Feeling stirred but not shaken.
I am definitely feeling better, the low is lifting but there is still a dollop of uncertainty running around inside of me, wondering where the next punch is coming from. the shadow of depression i can feel slide over me every so occasionally with a gentle tug to maybe see if i will let go. the too good to be true feeling, which i should use to my advantage and know that though I am functioning, any little bump means falling off the balance beam. i can’t get too cocky even if the fever has passed, the virus is still resident and its waiting for me to miss a grip.
anxiousness is rippling under the skin like a faint hum, not bothersome, just apprehensive. not sure why i am waiting and thinking something is going to blow down this house of cards, kick the one fragile supporting leg. my mental box is tightening back up, i have the ability to control back (thankfully) so I think i may come off the clonazepam tomorrow? actually i have my appointment tomorrow for re-assessment and i’ll let them make that call and the call on work.
yesterday i did work for the first time, it took an immense amount of concentration not to get up and walk away, if i put too much thought into work, something else would fail, not enough resources within me to go around yet. i came home today and managed to pour a bit more out but same thing, lawyers came back with something i had done wrong with a contract and my nervousness tripled. not quite ready for full time work, too fragile to concentrate that much energy on something outside of myself. i may go in tomorrow morning, test the water in the office, test out co-worker and then go to my doctor appointment and have them test me.
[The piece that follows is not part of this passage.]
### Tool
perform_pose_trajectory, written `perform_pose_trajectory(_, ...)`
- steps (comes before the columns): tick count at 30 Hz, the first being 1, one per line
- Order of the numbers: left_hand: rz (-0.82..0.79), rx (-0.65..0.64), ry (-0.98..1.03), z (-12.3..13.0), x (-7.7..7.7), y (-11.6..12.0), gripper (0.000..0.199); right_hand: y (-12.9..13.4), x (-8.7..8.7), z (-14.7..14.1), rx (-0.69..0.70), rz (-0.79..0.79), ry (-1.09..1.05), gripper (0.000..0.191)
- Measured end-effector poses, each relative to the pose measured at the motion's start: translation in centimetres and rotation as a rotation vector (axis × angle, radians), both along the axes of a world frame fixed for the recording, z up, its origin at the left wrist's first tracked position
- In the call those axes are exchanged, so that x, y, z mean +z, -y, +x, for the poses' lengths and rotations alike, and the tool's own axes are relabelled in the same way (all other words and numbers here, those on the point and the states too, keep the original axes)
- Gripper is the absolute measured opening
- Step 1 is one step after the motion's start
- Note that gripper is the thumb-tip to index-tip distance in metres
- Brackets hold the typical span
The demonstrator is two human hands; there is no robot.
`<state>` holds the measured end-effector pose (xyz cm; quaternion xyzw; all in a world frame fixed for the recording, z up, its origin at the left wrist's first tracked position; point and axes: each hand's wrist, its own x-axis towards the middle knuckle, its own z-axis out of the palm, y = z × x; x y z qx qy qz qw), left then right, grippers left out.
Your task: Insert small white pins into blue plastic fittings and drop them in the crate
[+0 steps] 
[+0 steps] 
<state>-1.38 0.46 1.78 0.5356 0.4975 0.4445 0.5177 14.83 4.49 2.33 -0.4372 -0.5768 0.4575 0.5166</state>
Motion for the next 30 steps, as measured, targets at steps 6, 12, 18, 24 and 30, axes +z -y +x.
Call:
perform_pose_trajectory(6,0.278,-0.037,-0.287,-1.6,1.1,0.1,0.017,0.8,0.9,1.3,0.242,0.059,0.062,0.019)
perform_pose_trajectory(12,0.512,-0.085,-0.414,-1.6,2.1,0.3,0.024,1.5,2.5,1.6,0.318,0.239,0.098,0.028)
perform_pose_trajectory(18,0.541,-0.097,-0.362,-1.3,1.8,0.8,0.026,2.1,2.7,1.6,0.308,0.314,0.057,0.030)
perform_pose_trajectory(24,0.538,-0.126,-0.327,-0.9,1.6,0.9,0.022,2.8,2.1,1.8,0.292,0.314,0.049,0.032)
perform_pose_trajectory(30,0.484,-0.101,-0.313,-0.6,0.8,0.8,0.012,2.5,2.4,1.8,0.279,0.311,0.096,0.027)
my personal issues, i dont know where they are, i still feel judged, or am judging myself as a bad person, and need to settle that inside of me. where things stand i am still unsure, i pretty much put it all out there which has my vulnerability screaming in fear but i needed to let it be known that i was serious, committed and so vested into this. back to this eggs in a basket thing again, but isnt that what trust needs to be about. it goes both ways.